Hello!
Over at my
Building an environment thread I've ran in to some troubles within UDK, specifically with the terrain tools. Additionally, I have some questions about lighting foliage.
Hopefully I can get some help here and regurgitate it over there!
- Any tips for lighting foliage/foliage material setup for better lighting results? My current setup can REALLY show off that these are just simple criss-crossing quads. This is 'OK' but not great.
- Is there anything I need to do to tell UDK to update the materials used on my terrain? I swear the adjustments I'm making aren't showing up right away and are only triggered by something.. I just don't know whats doing it
- Do normal maps even work on terrain? Or is this part of my problem with #2 where I am not getting my changes to show up? AAaaaargh FACE PUNCH.
Thank you in advance!
Replies
Look under the Materials section. I realize you know how to do this already, but look at his UPDATE right under the painting terrain picture. I had a problem last night where my terrain turned white while I was painting and I just moved the entire terrain a tiny amount and then moved it back and it updated itself. I don't know if that will help you, but it's worth a try...
Alternatively, I am starting to think of using a static mesh as my terrain and just using the blend painting tools. If I were to do that...
1 - How would I go about getting grass to show up on that mesh? Would I have to manually place all my grass?
2 - Can I export UDK terrain to an OBJ?
http://forums.epicgames.com/showthread.php?t=716496
1. Select terrain
2. Go to "file/export selected"
3. Export as .obj
4. Import .obj into desired editor
I'm not too great with terrain so I don't know anything when it comes to terrain vs. a static mesh... But there is number 2 answered :P
Crap, I figured as much. I went with the crossed solution to save on triangle count. My scene is already 230k!
http://udn.epicgames.com/Three/ContentBlog.html#Advanced Mesh Placement
2. I think you can File->Export terrain objects in the editor window
But its totally awesome, so who cares
Maybe you could figure out how to move the mesh/sprite based on the camera position?

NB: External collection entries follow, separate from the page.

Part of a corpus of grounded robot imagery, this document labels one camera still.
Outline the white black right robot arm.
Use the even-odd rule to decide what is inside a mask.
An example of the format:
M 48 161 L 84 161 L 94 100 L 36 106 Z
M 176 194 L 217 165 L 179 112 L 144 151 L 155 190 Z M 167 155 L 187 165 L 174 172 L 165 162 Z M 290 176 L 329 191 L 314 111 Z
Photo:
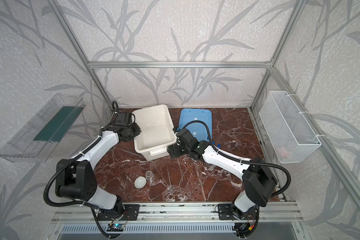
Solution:
M 247 159 L 218 149 L 207 141 L 198 141 L 187 129 L 176 133 L 177 141 L 167 147 L 172 159 L 187 155 L 220 167 L 242 180 L 244 190 L 231 203 L 236 219 L 243 219 L 256 207 L 265 207 L 274 193 L 277 179 L 261 158 Z

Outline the white plastic storage bin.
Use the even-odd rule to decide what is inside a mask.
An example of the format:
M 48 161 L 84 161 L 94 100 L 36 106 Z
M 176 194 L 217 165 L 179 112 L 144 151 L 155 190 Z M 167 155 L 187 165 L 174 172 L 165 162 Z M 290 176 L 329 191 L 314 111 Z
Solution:
M 176 143 L 174 125 L 166 105 L 152 106 L 133 111 L 141 133 L 134 138 L 135 151 L 147 160 L 169 155 L 167 147 Z

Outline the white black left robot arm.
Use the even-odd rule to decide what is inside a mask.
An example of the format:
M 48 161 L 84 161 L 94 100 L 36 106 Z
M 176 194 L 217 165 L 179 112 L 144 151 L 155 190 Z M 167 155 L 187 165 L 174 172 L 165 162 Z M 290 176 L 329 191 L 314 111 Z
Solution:
M 76 156 L 57 164 L 55 194 L 71 200 L 69 205 L 85 205 L 95 209 L 121 211 L 120 197 L 99 187 L 94 170 L 104 155 L 119 142 L 134 140 L 141 133 L 133 113 L 117 113 L 100 129 L 98 137 Z

As long as your meshes aren't unique, you should be fine...
Edit: WOW way to totally ignore my post Jordan :P
You should cut around masked materials to cut down on overdraw but there's nothing wrong with using planes to represent grass you'll just need to do some custom shader work to light them in a way that avoids lighting like a face.
There's some object properties you should enable on the objects like two sided lighting and shadow ambient only. This will help the "plane" look. There's also some grass examples in UDK you can view on how to make grass shaders (I think it's in the current build although now I'm not sure).
It's also OK to have a high vert count if you LOD out the objects. You can use stuff like MaxDrawDistance to cutout objects at a certain distance or even use LODs to cut down on polies. You could also use worldPositionOffset in the material to scale half of the grass down based on camera distance so you reduce overdraw.